1-2 The Nature of Evidence: Inductive and Deductive Reasoning
Renate Kahlke; Jonathan Sherbino; and Sandra Monteiro
Overview
Different philosophies of science (Chapter 1-1) inform different approaches to research, characterized by different goals, assumptions, and types of data. In this chapter, we discuss how post-positivist, interpretivist, constructivist, and critical philosophies form a foundation for two broad approaches to generating knowledge: quantitative and qualitative research. There are several often-discussed distinctions between these two approaches, stemming from their philosophical roots, specifically, a commitment to objectivity versus subjective interpretation, numbers versus words, generalizability versus transferability, and deductive versus inductive reasoning.
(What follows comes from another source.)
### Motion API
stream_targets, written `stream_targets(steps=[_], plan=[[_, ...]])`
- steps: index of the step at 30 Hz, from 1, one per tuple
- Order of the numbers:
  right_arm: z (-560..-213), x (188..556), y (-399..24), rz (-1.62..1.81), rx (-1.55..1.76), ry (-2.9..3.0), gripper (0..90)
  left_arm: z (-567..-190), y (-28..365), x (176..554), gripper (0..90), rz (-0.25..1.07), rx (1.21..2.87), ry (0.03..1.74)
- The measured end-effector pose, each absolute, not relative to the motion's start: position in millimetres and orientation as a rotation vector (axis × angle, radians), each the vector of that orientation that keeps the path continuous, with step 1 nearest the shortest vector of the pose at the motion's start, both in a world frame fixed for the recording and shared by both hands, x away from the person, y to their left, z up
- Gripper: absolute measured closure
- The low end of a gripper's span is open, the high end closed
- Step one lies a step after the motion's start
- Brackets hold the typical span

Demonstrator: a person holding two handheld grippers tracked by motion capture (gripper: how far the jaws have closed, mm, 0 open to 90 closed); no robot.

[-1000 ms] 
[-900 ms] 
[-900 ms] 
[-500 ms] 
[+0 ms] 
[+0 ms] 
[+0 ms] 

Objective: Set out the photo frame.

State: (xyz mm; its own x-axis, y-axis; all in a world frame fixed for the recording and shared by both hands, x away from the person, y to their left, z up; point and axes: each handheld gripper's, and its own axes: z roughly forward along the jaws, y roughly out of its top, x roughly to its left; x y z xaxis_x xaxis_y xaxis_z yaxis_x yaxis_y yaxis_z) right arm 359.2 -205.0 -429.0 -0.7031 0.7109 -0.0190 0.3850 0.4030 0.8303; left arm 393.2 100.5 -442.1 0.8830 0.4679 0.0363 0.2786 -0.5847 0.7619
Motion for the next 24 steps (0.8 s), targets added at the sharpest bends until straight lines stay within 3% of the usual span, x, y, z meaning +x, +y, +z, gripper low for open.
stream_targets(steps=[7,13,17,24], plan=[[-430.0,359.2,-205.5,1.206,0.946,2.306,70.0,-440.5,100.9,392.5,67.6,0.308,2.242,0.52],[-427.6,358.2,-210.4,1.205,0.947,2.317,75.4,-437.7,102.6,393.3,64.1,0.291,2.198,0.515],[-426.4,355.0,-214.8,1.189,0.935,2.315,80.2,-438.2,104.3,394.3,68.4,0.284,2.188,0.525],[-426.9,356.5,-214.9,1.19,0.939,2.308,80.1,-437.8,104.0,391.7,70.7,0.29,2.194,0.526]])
While these distinctions often distinguish qualitative and quantitative research, there are always exceptions. These exceptions demonstrate that quantitative and qualitative research approaches have more in common than what superficial descriptions imply.
Key Points of the Chapter
By the end of this chapter the learner should be able to:
- Describe quantitative research methodologies
- Describe qualitative research methodologies
- Compare and contrast these two approaches to interpreting data
Vignette
Rayna (they/their) stared at the blinking cursor on her screen. They had been recently invited to revise and resubmit their first qualitative research manuscript. Most of the editor and reviewer comments had been relatively easy to handle, but when Rayna reached Reviewer 2’s comments, they were caught off guard. The reviewer acknowledged that they came from a quantitative background, but then went on to write: “I am worried about the generalizability of this study, with a sample of only 25 residents. Wouldn’t it be better to do a survey to get more perspectives?”
Rayna hadn’t seen any other qualitative studies talk about generalizability, so they weren’t entirely sure how to address this comment. Maybe the study won’t be valuable if the results aren’t generalizable! Reviewer 2 might be right that the sample size is too small! They immediately panic-email one of their co-authors:
From: Rayna <raynadirector@mcmasterx.ca>
Subject: HELP!!!! 🙂
[Attachments 1]
Hi Cal – I’m really struggling with some of the reviewer questions on our manuscript, especially the one about generalizability (attached).Can you help?
Rayna
From: Cal <cal@mcmasterx.ca>
Subject: Re: HELP!!!! 🙂
[Attachments 8]
Hi Rayna,
We get these kinds of reviews all the time. Don’t worry, it’s not a flaw in your study. That said, I think we can build our field’s knowledge about qualitative research approaches by explaining some of these concepts. Start with the one by Monteiro et al. and then read the one by Wright and colleagues. These are both good primers and will give you some language to help respond to this reviewer.If you draft a response, I can help you wordsmith afterward. Hope all is well on the wards!
C
With a sigh of relief, Rayna reads through the attached papers (1-8) and continues her mission to craft a response.
Deeper Dive on this Concept
Qualitative and quantitative research are often talked about as two different ways of thinking and generating knowledge. We contrast a reliance on words with a reliance on numbers, a focus on subjectivity with a focus on objectivity. And to some extent these approaches are different, in precisely the ways described. However, many experienced researchers on both sides of the line will tell you that these differences only go so far.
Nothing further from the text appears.